• _PROBLEM TO WORK ON_: Where the line with "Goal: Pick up" appears below, start writing out lines exactly, and finish with the line with "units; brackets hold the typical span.", which is included; write out nothing else.

• _DATA TO EXAMINE_:
== == ==

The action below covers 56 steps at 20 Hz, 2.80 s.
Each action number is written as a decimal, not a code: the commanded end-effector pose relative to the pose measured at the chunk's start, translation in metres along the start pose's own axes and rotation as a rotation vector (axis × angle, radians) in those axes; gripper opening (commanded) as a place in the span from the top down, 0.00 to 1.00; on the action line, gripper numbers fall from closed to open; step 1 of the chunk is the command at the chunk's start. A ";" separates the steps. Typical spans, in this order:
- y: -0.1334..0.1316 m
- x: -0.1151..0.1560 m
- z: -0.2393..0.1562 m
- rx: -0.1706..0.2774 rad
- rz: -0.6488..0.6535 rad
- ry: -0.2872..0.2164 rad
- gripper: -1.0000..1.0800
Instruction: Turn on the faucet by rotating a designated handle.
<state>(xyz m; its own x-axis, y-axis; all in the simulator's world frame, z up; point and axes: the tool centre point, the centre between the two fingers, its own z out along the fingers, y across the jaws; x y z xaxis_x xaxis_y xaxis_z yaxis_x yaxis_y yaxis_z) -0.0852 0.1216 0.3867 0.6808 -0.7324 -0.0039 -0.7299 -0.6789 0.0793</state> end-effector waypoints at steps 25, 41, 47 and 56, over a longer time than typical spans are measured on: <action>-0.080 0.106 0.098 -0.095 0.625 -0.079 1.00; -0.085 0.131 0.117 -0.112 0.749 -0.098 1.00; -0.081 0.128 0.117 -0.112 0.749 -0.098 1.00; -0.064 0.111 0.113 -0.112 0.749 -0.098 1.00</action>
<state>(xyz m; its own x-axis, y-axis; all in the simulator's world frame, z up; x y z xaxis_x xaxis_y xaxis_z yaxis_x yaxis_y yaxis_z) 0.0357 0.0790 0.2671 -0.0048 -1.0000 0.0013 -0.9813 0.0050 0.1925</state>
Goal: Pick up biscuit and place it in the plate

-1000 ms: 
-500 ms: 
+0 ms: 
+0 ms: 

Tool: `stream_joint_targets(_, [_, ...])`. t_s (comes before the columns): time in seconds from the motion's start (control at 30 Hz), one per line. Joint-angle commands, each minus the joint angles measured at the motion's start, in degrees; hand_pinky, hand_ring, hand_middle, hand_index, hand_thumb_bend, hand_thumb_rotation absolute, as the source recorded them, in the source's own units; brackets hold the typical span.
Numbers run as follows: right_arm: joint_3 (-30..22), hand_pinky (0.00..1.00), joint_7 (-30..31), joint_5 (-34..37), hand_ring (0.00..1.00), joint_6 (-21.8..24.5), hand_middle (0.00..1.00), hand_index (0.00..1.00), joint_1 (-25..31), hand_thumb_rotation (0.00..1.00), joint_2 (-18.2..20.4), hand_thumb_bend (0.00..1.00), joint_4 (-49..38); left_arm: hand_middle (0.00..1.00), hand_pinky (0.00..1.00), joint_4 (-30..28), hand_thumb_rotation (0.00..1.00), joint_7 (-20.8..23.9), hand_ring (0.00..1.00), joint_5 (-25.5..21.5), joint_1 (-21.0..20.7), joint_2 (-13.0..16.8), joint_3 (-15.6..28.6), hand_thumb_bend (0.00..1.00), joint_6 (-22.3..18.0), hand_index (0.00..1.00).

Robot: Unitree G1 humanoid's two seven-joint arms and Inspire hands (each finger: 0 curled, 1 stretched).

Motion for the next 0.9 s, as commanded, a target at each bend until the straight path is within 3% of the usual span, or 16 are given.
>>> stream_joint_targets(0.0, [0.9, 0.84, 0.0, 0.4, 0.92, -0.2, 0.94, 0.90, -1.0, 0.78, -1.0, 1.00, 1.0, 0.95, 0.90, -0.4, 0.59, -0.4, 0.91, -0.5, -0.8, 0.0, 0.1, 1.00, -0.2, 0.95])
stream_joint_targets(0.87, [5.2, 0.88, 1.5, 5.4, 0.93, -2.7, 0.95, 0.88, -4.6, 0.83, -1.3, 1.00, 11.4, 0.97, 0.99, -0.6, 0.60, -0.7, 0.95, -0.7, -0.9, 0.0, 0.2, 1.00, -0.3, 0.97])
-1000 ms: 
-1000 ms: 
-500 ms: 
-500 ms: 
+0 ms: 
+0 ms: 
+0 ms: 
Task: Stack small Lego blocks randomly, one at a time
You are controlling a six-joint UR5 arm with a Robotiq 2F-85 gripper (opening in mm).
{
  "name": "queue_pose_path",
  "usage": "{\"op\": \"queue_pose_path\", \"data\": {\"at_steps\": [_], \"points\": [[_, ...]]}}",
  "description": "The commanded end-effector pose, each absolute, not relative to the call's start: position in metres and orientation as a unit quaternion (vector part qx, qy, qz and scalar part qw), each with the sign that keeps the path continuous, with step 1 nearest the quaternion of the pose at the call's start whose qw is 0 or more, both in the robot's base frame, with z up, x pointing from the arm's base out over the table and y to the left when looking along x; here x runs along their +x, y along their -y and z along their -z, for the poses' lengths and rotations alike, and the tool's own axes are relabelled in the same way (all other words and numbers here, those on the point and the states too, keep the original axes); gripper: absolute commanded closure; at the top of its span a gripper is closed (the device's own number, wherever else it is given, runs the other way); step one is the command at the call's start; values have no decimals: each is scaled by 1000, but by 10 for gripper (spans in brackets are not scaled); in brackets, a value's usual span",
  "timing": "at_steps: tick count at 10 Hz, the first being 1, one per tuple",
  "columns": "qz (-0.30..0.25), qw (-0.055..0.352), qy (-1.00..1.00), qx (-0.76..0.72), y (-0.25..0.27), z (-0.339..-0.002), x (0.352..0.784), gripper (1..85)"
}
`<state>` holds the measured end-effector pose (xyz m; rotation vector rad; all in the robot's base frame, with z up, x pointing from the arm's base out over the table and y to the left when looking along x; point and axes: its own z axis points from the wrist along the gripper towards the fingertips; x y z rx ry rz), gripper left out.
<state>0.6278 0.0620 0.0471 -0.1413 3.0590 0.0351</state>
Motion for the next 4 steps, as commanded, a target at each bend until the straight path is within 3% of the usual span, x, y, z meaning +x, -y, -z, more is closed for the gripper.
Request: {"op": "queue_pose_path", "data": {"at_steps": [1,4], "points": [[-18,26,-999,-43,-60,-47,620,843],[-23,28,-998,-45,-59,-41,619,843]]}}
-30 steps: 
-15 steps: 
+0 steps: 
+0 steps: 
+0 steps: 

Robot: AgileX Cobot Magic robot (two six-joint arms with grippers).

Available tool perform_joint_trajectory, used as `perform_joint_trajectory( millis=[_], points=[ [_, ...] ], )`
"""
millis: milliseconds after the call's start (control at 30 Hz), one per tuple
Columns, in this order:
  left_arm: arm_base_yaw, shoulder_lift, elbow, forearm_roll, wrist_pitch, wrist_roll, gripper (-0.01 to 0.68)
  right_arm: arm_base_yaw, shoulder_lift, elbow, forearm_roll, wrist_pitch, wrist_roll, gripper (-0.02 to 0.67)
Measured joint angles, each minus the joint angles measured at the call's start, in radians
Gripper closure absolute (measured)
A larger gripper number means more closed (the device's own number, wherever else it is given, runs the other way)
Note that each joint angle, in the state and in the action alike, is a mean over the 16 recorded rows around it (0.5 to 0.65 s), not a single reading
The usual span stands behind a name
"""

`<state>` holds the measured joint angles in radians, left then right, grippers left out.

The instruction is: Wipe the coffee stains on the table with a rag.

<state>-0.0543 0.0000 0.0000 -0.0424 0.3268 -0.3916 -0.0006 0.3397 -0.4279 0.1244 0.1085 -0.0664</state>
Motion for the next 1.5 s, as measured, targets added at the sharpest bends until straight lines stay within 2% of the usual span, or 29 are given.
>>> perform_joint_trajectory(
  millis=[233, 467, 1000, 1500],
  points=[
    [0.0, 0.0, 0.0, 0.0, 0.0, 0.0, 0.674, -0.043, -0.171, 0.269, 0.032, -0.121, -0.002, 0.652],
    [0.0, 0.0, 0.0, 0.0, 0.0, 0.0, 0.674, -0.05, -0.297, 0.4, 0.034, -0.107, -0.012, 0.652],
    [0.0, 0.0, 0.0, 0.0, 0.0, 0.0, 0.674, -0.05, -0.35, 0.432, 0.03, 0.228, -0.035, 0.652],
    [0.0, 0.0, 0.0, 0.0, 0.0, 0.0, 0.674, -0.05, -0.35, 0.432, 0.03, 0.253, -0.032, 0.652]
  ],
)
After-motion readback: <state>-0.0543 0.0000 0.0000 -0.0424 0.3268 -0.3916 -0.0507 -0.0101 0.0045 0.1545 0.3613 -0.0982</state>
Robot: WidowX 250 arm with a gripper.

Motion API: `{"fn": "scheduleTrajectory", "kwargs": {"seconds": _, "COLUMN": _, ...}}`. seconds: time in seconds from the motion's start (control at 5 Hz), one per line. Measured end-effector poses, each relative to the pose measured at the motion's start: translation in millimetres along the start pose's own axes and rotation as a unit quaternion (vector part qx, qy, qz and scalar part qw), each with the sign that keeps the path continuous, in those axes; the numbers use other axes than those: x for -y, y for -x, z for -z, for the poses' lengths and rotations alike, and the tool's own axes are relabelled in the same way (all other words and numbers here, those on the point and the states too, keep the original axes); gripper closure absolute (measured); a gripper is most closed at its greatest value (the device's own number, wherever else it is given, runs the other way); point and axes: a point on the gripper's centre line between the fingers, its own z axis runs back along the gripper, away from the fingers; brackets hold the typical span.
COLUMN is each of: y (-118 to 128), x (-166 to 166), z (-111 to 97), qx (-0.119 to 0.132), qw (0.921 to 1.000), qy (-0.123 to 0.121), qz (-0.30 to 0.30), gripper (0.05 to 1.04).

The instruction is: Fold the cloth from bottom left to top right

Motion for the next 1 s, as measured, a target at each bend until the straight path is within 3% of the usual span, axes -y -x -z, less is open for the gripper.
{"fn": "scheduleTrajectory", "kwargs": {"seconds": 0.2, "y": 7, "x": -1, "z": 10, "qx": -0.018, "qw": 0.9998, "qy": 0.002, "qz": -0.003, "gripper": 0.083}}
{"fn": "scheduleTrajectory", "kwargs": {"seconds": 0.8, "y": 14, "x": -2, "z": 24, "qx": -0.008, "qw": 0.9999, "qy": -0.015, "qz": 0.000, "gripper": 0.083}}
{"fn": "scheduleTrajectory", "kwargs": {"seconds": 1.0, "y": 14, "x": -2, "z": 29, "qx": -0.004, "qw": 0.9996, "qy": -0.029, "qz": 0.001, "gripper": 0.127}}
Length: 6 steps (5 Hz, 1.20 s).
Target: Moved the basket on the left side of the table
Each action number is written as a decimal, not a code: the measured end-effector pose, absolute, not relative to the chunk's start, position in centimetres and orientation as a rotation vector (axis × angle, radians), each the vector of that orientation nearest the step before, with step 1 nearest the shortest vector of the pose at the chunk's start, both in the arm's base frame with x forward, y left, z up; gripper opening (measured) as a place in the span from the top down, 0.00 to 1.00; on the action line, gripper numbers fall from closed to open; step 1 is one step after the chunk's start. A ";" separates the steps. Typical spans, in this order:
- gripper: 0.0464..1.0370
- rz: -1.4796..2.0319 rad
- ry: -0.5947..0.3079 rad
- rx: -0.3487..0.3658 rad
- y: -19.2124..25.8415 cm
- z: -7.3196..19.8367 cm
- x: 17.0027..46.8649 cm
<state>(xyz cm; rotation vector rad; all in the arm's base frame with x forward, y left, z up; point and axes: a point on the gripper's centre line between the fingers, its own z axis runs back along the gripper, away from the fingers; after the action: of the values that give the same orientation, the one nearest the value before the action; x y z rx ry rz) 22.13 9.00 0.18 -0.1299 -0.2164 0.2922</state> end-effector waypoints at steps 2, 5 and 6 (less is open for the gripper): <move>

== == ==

• _SOLUTION TO THE PROBLEM_:
Goal: Pick up biscuit and place it in the plate

-1000 ms: 
-500 ms: 
+0 ms: 
+0 ms: 

Tool: `stream_joint_targets(_, [_, ...])`. t_s (comes before the columns): time in seconds from the motion's start (control at 30 Hz), one per line. Joint-angle commands, each minus the joint angles measured at the motion's start, in degrees; hand_pinky, hand_ring, hand_middle, hand_index, hand_thumb_bend, hand_thumb_rotation absolute, as the source recorded them, in the source's own units; brackets hold the typical span.

There's no more to this exercise.